Problem to solve
A faithful copy of the data is what is wanted, minus any pictures.

Content starts

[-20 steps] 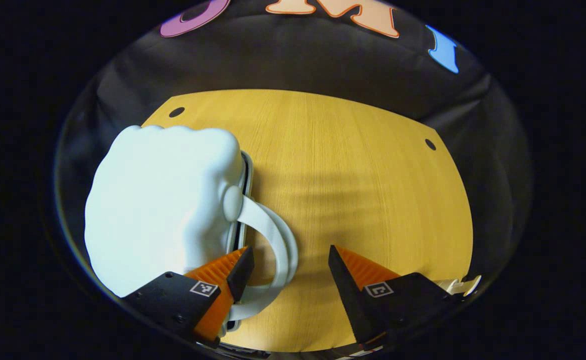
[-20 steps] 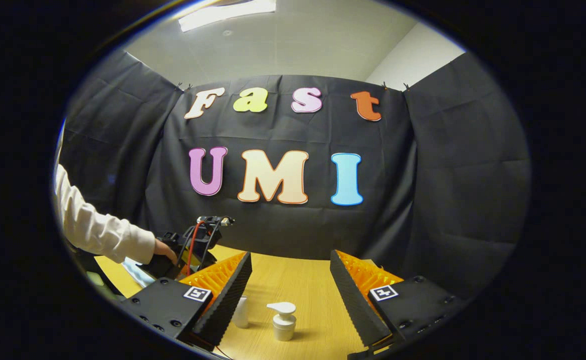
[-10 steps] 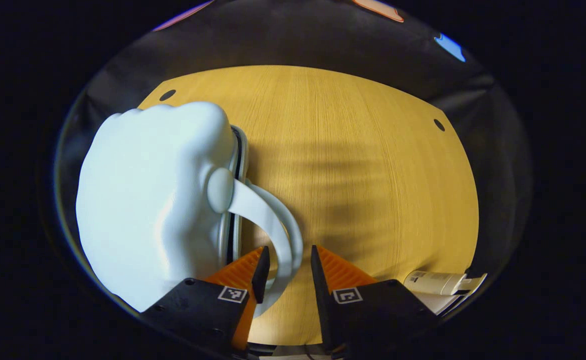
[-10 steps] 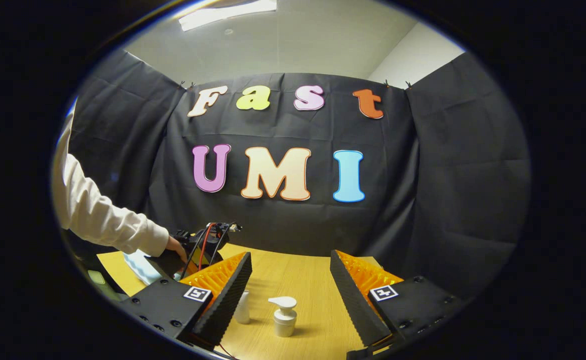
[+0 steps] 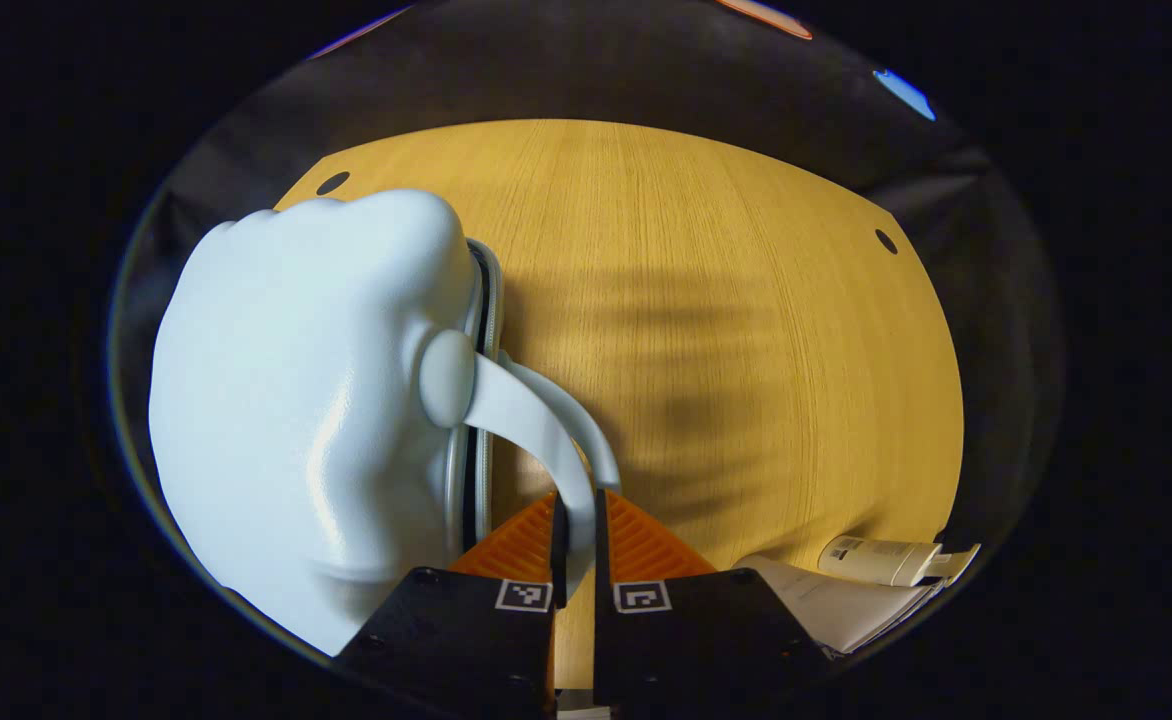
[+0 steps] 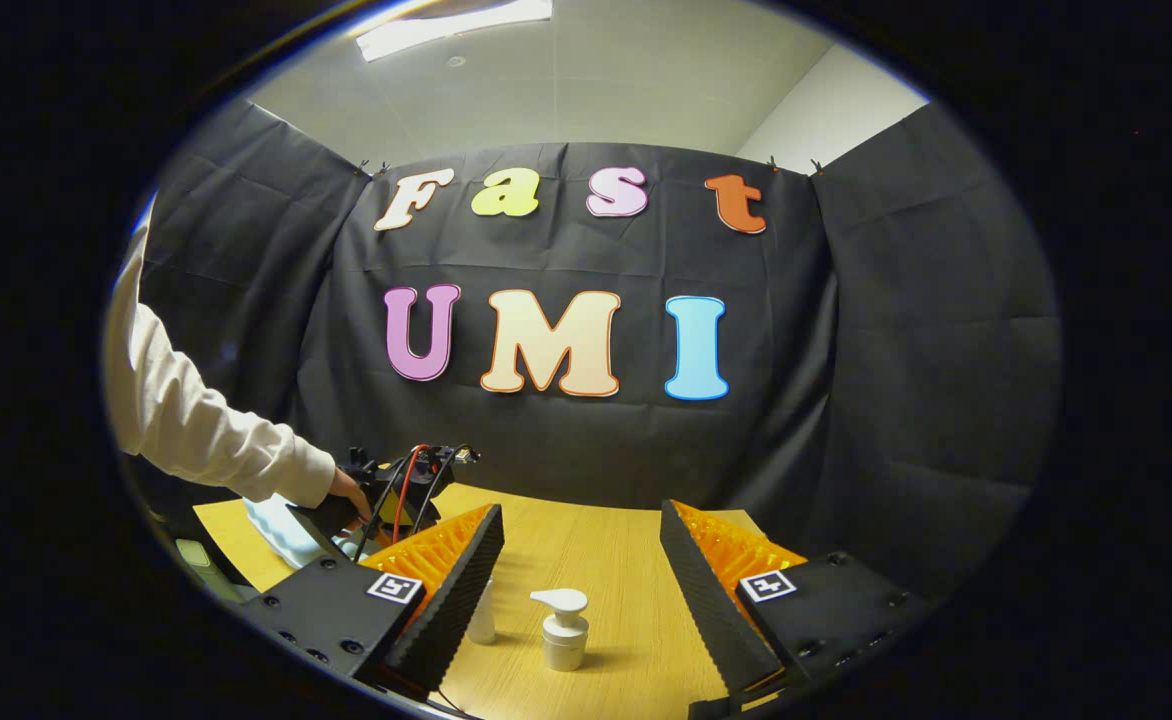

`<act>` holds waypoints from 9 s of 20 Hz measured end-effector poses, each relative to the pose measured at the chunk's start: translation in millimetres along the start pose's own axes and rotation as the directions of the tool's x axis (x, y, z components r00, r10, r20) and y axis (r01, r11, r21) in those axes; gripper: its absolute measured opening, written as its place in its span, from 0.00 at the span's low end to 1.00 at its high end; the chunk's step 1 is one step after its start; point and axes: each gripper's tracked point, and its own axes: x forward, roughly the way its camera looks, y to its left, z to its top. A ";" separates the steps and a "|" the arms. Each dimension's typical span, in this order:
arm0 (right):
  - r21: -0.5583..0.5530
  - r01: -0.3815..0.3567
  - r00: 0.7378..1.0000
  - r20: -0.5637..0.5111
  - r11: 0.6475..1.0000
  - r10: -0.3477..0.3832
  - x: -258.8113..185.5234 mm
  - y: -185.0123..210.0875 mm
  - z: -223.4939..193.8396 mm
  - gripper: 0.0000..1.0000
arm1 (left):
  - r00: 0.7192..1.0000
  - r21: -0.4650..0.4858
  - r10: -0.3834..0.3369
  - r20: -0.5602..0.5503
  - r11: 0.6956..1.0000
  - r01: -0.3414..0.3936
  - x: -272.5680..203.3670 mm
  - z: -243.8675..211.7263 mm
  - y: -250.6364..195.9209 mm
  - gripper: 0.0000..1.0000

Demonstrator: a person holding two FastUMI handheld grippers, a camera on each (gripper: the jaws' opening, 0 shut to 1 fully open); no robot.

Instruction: First open the suitcase, pack the skin care products into it, and then close the suitcase.

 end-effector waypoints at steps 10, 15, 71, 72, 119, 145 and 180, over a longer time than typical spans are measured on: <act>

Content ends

Task response
[-20 steps] 
[-20 steps] 
[-10 steps] 
[-10 steps] 
[+0 steps] 
[+0 steps] 

`<act>` holds waypoints from 9 s of 20 Hz measured end-effector poses, each relative to the pose measured at the chunk's start: translation in millimetres along the start pose's own axes and rotation as the directions of the tool's x axis (x, y, z components r00, r10, r20) and y axis (r01, r11, r21) in those axes; gripper: its absolute measured opening, written as its place in its span, from 0.00 at the span's low end to 1.00 at its high end; the chunk's step 1 is one step after its start; point and axes: each gripper's tracked point, and its own axes: x forward, roughly the way its camera looks, y to its left, z to its top. A ";" separates the steps and a "|" the arms. Each dimension's typical span, in this order:
arm0 (right):
  - r21: -0.5583..0.5530
  - r01: -0.3815..0.3567
  - r00: 0.7378..1.0000
  - r20: -0.5637..0.5111
  - r11: 0.6475..1.0000
  - r10: -0.3477..0.3832
  - x: -258.8113..185.5234 mm
  - y: -185.0123..210.0875 mm
  - z: -223.4939..193.8396 mm
  - gripper: 0.0000..1.0000
arm1 (left):
  - r00: 0.7192..1.0000
  - r21: -0.4650..0.4858
  - r10: -0.3834..0.3369
  - r20: -0.5602..0.5503
  - r11: 0.6956..1.0000
  - r01: -0.3414..0.3936
  - x: -272.5680..203.3670 mm
  - z: -243.8675..211.7263 mm
  - y: -250.6364..195.9209 mm
  - gripper: 0.0000..1.0000

Demonstrator: a person holding two FastUMI handheld grippers, a camera on each (gripper: the jaws' opening, 0 shut to 1 fully open); no robot.

Instruction: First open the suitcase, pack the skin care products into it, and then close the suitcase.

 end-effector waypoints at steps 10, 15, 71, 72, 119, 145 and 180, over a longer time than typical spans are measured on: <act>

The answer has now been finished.